I learned a lot from this workshop and I am really grateful to the FCC for putting these summits together and making sure the public is able to watch them--I hope that the public is actually taking advantage of these resources to learn about the issues in the telecommunications industry. I'm really looking forward to the next workshop which takes place in my (near) home city of Omaha, Nebraska. I'm actually in Omaha now, I guess I was a couple weeks early with my visit.

After my final exams are finished next week, I will be taking a closer look at the Rural Association Plan, and I will start my International Telecom Policy Spotlight by focusing on--you guessed it--the failure of reverse auctions in other countries.

Cassandra Heyne

To read my review of the previous FCC Workshop on intercarrier compensation, click here.
To read my summaries of the USF Reform comments, click here for the RLEC perspective and here for the price cap perspective. 

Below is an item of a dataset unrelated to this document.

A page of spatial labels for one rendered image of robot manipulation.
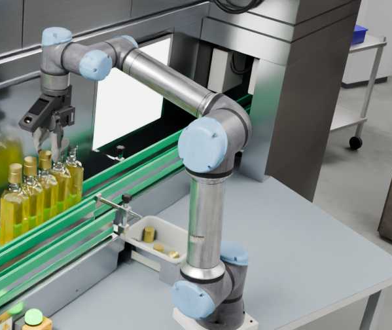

  1. Cassandra, great review of the workshop. I think you captured the tone very well also. I do have one correction - you assert that wireless technology only works with wireline backbone facilities. While that is true of many carriers today, it is not true with respect to Viaero. We own and operate our own high capacity microwave backbone network and do not use wireline facilities. This network has proven to be more dependable than our connections with Tier 1 carriers, and we are noticing that other wireless carriers are increasingly depending on microwave links as well. With capacities exceeding 500 Mbps, these links are extremely capable and cost-effective for delivering broadband.

    I think the central problem with USF reform is certain carriers inability to see their role in the broadband ecosystem as technology changes. Regardless of how the FCC chooses to support rural areas going forward, the market will dictate, at least in the medium term, that Rural ILECs will transition to wholesale carriers, providing links to some wireless carriers, but not all, and probably providing high-capacity connectivity to centrally located hospitals, schools and businesses. I think residential customers are voting with their feet for wireless, even before true broadband is available, and wireless carriers will likely provide most of the retail services in these areas. The level of USF support they receive will determine how quickly these services become available, and at what quality, but will not change the market outcome.

    Over the long term, it's really impossible to say what will happen. The only certainties are that technology is advancing quickly, making service to rural America more affordable every day. I think there is real opportunity to reduce the size of the USF and provide improved services, but it will either take some policy courage on the part of the FCC, a recognition of carriers of their new roles, or a bit of both.

    If you're ever interested in visiting our operation in Fort Morgan, don't hesitate to looke me up.